Scientific Computing provides reliable simulations of complex systems. For example it is possible to simulate the steady or unsteady 3D air flow around a plane that captures the physical phenomena of shocks and turbulence. Next comes optimization, one degree higher in complexity because it repeatedly simulates and applies optimization steps until an optimum is reached. We focus on gradient-based optimization.

We investigate several approaches to obtain the gradient, between two extremes:

  • One can write an adjoint system of mathematical equations, then discretize it and program it by hand. This is mathematically sound [23] , but very costly in development time. It also does not produce an exact gradient of the discrete function, and this can be a problem if using optimization methods based on descent directions.
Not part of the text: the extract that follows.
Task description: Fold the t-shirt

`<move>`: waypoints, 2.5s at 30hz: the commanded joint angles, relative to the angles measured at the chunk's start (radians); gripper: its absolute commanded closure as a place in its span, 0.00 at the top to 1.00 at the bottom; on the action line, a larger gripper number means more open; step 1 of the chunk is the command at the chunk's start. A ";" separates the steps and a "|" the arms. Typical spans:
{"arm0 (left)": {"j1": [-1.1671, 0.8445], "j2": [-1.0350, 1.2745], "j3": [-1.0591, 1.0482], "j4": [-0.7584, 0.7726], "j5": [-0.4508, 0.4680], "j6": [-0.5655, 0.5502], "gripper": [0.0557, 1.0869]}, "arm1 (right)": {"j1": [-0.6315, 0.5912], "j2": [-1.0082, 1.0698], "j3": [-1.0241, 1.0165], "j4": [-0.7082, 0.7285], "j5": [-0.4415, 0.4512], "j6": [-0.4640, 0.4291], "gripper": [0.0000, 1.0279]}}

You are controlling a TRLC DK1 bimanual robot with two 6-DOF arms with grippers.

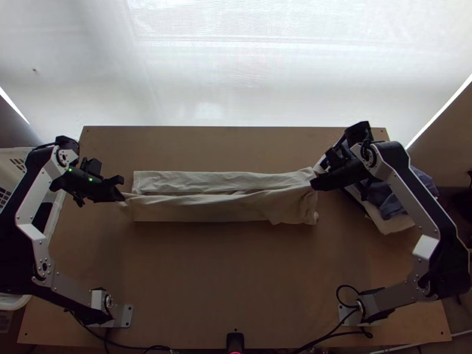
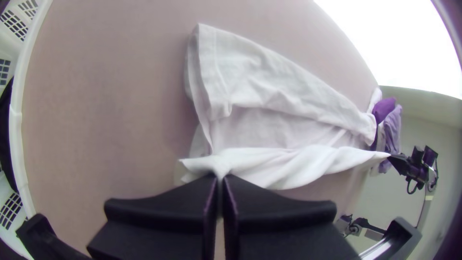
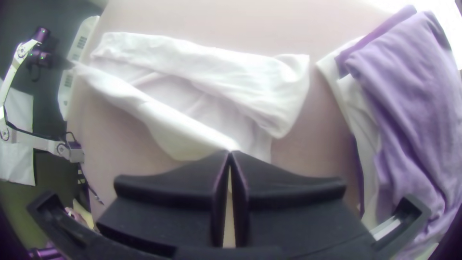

  • One can apply adjoint-mode AD (cf 3.1 ) on the program that discretizes and solves the direct system. This gives in fact the adjoint of the discrete function computed by the program. Theoretical results [22] guarantee convergence of these derivatives when the direct program converges. This approach is highly mechanizable, but leads to massive use of storage and may require code transformation by hand [27] , [30] to reduce memory usage.

If for instance the model is steady, or more generally when the computation uses a Fixed-Point iteration, tradeoffs exist between these two extremes [24] , [17] that combine low storage consumption with possible automated adjoint generation. We advocate incorporating them into the AD model and into the AD tools.